## TASK DETAILS
Among the entries that follow, the required portion opens with the line containing "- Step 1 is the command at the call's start" and closes with the line containing "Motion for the". Give that portion again exactly, and nothing else.

## SUPPLIED RECORDS
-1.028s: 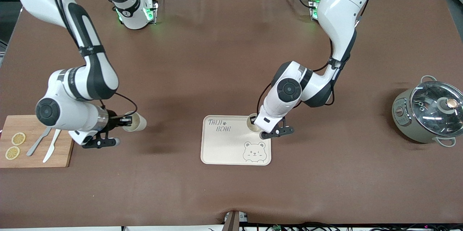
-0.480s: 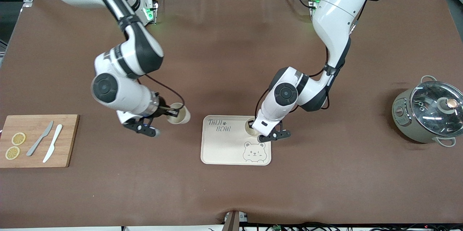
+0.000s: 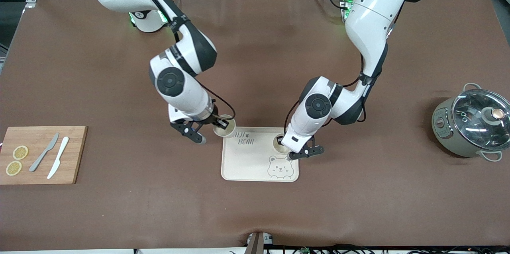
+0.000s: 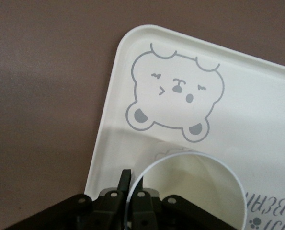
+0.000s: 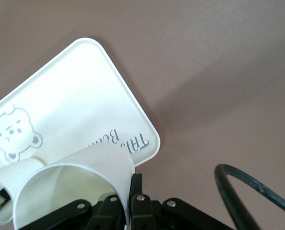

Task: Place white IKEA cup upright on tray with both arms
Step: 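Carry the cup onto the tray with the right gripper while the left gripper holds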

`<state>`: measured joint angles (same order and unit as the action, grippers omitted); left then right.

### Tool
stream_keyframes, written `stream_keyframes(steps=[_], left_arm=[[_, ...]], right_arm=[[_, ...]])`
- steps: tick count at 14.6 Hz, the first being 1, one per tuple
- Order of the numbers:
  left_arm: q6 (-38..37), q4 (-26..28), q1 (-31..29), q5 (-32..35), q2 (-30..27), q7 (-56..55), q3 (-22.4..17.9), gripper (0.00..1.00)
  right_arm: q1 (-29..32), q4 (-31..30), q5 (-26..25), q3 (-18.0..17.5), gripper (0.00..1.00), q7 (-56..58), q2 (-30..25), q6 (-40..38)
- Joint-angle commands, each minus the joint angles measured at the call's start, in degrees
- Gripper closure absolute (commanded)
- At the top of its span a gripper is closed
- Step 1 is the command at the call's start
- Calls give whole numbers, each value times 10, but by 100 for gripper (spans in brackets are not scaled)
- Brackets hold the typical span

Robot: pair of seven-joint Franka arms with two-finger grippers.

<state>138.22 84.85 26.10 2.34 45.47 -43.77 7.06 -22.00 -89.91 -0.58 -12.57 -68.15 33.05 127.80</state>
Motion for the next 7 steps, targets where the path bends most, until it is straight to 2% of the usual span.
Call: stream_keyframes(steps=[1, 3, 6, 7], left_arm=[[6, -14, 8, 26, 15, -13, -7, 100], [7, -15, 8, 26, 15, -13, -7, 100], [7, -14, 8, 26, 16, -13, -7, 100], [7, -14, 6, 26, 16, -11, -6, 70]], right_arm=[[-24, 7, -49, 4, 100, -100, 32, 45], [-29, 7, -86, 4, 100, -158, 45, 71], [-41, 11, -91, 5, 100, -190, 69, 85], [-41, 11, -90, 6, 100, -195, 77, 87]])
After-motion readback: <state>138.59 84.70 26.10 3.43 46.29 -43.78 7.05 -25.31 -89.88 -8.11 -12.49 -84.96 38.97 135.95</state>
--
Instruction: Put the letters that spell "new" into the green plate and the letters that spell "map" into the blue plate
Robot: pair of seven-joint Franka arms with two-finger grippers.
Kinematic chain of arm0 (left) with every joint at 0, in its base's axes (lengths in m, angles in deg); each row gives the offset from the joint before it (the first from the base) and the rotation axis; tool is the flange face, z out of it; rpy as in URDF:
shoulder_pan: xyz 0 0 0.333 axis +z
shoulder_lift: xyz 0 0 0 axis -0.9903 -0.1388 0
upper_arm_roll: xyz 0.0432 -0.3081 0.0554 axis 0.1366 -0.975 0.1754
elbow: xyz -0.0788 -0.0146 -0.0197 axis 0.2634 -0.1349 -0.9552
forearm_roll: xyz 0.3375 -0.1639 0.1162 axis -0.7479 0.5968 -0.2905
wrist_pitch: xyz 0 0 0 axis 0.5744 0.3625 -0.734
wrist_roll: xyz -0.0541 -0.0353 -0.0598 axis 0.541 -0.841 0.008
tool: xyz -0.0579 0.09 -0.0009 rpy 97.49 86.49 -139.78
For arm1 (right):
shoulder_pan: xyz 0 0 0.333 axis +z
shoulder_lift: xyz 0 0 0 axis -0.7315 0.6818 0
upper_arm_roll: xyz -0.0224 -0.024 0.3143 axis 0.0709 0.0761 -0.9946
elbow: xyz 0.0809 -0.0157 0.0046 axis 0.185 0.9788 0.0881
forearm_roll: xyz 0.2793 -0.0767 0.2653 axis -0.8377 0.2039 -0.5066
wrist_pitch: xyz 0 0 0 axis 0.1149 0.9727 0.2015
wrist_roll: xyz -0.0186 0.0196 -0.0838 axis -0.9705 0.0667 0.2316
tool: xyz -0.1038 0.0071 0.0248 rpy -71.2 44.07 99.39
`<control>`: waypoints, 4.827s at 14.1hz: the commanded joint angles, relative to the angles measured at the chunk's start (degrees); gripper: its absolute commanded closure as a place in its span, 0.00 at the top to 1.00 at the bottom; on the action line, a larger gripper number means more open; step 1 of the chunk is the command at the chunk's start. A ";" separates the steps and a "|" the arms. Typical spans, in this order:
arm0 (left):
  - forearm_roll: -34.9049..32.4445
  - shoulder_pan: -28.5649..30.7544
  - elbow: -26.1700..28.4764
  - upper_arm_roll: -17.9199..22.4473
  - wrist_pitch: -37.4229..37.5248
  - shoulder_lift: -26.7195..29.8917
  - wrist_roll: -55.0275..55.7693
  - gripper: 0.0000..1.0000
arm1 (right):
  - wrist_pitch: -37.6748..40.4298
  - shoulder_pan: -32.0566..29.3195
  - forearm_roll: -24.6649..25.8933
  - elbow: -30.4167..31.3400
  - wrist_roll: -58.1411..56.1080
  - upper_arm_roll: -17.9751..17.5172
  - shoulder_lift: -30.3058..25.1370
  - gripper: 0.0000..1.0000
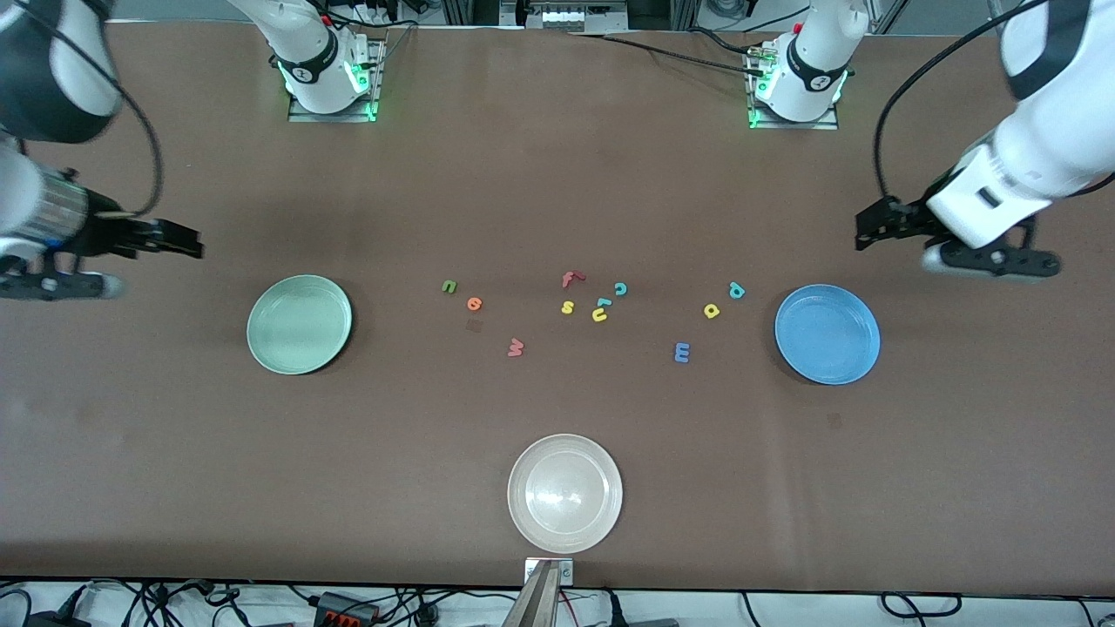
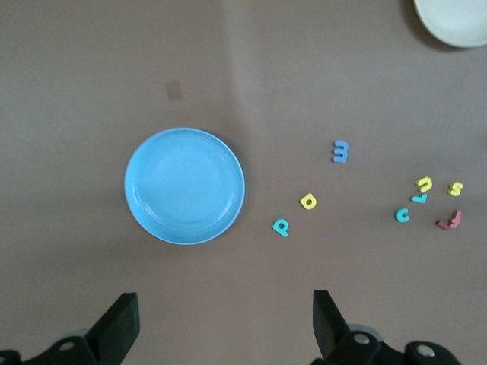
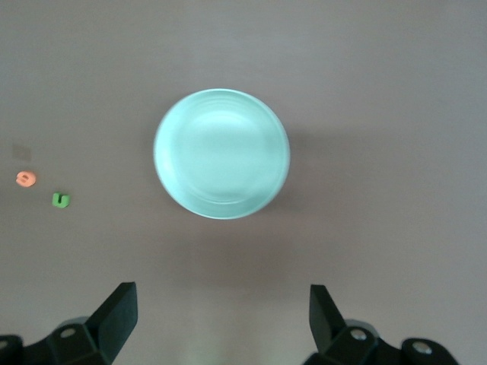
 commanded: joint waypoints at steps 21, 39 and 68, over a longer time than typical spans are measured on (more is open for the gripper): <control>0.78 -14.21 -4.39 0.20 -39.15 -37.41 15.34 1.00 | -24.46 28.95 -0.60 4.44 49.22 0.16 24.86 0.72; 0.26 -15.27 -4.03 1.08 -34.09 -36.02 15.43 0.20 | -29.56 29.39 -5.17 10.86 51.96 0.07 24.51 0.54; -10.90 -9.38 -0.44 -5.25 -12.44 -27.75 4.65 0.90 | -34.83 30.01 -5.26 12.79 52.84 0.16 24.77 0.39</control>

## RESPONSE BOX
- Step 1 is the command at the call's start
- Calls give whole numbers, each value times 10, but by 100 for gripper (spans in brackets are not scaled)
- Brackets hold the typical span

Robot: pair of seven-joint Franka arms with two-finger grippers.

<state>138.22 84.85 26.10 2.34 45.47 -43.77 7.06 -22.00 -89.91 -0.58 -12.57 -68.15 33.05 127.80</state>
Motion for the next 7 steps, targets where the path bends most, until it is straight to 2% of the usual span.

The exercise is now complete.